Directions for this task: The records follow. Print, word for word, the first line through the "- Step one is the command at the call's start" line.

Extracted data entries:
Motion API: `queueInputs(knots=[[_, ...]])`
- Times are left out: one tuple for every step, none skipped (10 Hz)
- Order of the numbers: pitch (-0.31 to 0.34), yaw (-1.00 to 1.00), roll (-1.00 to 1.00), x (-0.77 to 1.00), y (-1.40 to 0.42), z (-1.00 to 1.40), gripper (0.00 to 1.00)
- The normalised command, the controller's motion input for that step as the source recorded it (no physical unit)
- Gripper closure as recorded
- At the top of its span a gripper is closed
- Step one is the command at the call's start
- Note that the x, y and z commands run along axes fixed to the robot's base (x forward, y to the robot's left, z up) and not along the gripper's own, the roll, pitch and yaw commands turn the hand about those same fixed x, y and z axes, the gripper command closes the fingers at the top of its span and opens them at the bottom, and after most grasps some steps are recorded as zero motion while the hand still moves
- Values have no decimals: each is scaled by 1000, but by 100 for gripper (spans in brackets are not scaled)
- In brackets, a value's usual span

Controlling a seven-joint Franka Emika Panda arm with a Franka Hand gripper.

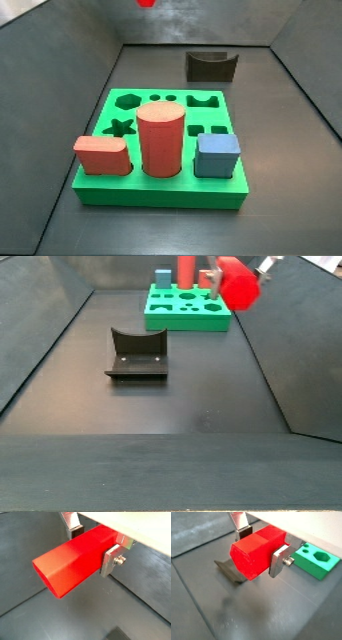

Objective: Pick up the hexagon object. Move up. Place the hexagon object on the fixture. Regrasp the hexagon object. Move to above the board. Insert the hexagon object.
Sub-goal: Place the hexagon object on the fixture.

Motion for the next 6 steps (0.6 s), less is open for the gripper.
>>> queueInputs(knots=[[-40,-22,-281,1000,-84,137,100],[0,-33,-248,1000,-73,127,100],[51,-36,-202,1000,-63,112,100],[66,-37,-184,1000,-56,107,100],[85,-34,-154,1000,-44,88,100],[93,-30,-146,1000,-40,83,100]])
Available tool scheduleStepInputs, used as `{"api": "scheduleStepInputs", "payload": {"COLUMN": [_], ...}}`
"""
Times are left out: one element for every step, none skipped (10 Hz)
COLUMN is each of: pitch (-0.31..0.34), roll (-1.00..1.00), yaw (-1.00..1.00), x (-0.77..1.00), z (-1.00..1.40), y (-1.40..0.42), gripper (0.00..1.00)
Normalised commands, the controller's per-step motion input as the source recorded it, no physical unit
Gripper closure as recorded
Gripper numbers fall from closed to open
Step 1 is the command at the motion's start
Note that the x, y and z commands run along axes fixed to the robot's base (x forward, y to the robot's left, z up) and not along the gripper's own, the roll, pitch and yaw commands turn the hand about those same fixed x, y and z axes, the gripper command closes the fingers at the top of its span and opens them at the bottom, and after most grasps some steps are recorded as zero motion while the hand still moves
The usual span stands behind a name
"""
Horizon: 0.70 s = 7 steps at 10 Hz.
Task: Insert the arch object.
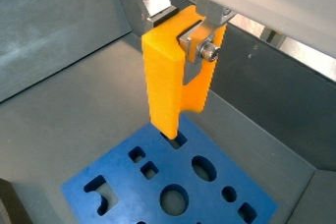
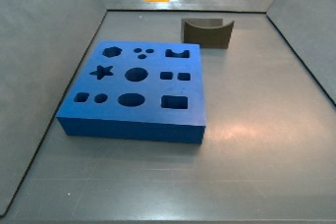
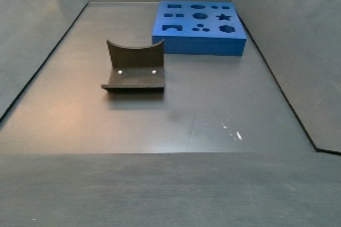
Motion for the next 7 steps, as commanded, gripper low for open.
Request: {"api": "scheduleStepInputs", "payload": {"pitch": [0.017,0.0,0.0,0.016,0.007,0.0,0.0], "roll": [0.02,0.07,0.08,0.06,0.03,0.01,0.0], "yaw": [-0.41,-0.77,-0.8,-0.79,-0.79,-0.83,-0.89], "x": [0.13,0.29,0.25,0.25,0.25,0.26,0.25], "z": [-0.12,-0.36,-0.4,-0.45,-0.45,-0.43,-0.37], "y": [0.23,0.21,0.2,0.23,0.24,0.22,0.18], "gripper": [1.0,1.0,1.0,1.0,1.0,1.0,1.0]}}
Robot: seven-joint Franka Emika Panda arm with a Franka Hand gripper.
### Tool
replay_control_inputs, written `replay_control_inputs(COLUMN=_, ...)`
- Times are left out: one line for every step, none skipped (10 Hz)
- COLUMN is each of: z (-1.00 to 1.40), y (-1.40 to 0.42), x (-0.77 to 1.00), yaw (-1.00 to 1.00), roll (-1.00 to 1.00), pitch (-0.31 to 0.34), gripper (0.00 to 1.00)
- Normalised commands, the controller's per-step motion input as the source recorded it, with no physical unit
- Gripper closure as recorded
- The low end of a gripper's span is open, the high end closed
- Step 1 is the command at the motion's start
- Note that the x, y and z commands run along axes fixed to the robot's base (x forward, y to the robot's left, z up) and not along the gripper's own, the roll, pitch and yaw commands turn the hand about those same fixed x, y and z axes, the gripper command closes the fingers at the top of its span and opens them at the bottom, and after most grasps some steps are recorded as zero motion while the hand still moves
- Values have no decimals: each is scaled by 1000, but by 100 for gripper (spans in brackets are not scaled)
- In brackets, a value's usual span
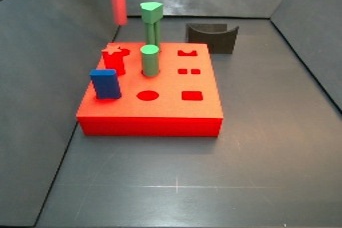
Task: Pick up the hexagon object. Move up. Move to above the board. Insert the hexagon object.
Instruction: Move to above the board.
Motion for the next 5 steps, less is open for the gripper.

Task result:
Motion API: `queueInputs(knots=[[_, ...]])`
- Times are left out: one tuple for every step, none skipped (10 Hz)
- Order of the numbers: pitch (-0.31 to 0.34), yaw (-1.00 to 1.00), roll (-1.00 to 1.00), x (-0.77 to 1.00), y (-1.40 to 0.42), z (-1.00 to 1.40), gripper (0.00 to 1.00)
- The normalised command, the controller's motion input for that step as the source recorded it (no physical unit)
- Gripper closure as recorded
- At the top of its span a gripper is closed
- Step one is the command at the call's start

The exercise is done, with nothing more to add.